### Prompt
The required answer is the count of lines in the records that contain "pixels", with no other text.

### Data for this task
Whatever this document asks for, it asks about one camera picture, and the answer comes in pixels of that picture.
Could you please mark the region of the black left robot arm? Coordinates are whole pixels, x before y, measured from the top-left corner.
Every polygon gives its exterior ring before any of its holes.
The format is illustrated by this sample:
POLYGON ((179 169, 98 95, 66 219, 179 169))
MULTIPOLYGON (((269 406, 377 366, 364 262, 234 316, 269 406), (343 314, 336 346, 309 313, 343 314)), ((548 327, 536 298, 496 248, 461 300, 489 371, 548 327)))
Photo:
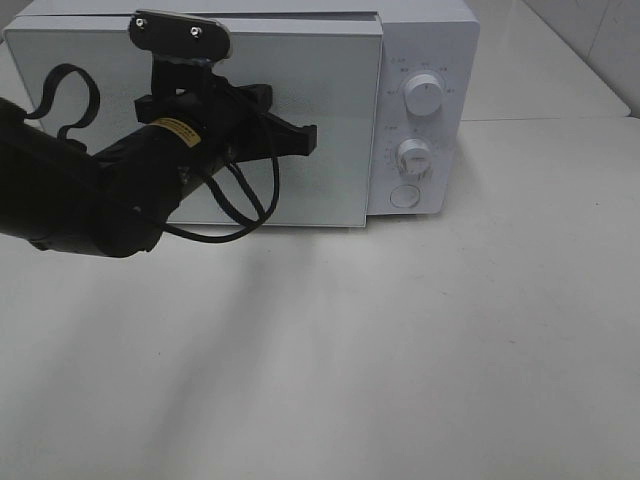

### Task result
2